_WHAT NEEDS TO BE DONE_
Counting only the lines below that contain the word "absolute", what is the total? Give it with no other words.

_Recorded data_
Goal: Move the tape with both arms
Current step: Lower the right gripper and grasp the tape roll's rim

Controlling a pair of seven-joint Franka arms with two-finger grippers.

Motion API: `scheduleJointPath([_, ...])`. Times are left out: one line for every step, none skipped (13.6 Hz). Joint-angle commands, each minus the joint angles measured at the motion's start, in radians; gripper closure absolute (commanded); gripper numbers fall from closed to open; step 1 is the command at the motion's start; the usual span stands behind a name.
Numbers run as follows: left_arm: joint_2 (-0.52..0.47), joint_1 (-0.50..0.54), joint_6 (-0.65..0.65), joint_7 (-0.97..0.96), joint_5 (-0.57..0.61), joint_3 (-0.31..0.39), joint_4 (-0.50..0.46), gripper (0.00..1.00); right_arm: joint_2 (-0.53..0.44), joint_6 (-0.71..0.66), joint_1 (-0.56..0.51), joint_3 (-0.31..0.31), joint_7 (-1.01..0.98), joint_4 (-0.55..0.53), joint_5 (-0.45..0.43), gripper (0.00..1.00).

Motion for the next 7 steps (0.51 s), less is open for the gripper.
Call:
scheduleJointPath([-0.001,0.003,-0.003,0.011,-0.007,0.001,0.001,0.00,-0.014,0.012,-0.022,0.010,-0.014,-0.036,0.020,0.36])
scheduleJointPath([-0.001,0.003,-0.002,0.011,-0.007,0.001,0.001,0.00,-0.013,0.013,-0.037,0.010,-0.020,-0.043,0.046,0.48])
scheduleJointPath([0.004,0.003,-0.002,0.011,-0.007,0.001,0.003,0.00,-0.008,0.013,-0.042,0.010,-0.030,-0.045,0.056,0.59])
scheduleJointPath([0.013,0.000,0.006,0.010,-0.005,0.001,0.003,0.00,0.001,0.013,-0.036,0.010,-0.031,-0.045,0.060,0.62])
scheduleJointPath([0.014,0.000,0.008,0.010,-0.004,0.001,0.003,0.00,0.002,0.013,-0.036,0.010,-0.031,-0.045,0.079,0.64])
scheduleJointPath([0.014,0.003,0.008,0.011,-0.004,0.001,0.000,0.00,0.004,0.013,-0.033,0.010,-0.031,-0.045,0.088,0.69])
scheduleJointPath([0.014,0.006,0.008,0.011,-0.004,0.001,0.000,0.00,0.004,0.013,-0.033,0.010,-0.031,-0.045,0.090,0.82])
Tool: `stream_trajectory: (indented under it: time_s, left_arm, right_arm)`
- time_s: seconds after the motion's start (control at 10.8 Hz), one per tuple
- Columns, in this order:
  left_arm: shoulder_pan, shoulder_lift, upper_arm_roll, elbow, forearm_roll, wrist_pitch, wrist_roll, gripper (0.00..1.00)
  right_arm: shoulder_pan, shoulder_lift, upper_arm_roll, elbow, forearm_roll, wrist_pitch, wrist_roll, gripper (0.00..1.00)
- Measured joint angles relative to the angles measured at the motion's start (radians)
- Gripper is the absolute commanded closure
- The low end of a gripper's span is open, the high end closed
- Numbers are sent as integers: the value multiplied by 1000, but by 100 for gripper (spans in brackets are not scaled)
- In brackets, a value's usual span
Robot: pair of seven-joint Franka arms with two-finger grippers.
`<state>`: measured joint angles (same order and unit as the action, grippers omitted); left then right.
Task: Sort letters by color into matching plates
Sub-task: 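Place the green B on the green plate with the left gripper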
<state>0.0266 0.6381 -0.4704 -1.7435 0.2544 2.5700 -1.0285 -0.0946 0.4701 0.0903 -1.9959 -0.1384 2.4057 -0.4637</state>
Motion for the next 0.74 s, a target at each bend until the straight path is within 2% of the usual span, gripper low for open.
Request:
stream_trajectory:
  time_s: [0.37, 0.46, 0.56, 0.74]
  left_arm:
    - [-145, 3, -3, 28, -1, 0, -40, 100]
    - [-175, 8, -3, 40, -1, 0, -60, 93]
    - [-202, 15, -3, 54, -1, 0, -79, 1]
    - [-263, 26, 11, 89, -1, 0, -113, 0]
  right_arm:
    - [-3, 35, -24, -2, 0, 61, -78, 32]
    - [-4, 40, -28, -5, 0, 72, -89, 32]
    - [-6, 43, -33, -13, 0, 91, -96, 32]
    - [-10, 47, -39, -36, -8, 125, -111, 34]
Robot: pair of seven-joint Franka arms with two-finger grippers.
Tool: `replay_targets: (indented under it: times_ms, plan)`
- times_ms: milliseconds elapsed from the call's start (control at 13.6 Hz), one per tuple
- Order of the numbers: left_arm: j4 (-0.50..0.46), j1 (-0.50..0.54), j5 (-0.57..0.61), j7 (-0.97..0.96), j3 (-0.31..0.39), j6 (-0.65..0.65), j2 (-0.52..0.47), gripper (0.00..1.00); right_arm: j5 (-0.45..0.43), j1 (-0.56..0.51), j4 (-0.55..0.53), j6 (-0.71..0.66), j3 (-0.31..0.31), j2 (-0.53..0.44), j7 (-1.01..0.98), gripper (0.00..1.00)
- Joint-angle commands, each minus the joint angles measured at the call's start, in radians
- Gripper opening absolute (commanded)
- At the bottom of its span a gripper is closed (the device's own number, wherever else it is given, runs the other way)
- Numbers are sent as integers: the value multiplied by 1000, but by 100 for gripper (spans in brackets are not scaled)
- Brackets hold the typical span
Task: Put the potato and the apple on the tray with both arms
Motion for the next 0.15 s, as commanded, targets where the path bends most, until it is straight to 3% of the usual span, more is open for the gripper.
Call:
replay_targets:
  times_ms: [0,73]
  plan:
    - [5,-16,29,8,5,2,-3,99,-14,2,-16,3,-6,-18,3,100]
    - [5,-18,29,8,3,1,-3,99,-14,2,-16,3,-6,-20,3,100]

_RESULT OF THIS TASK_
3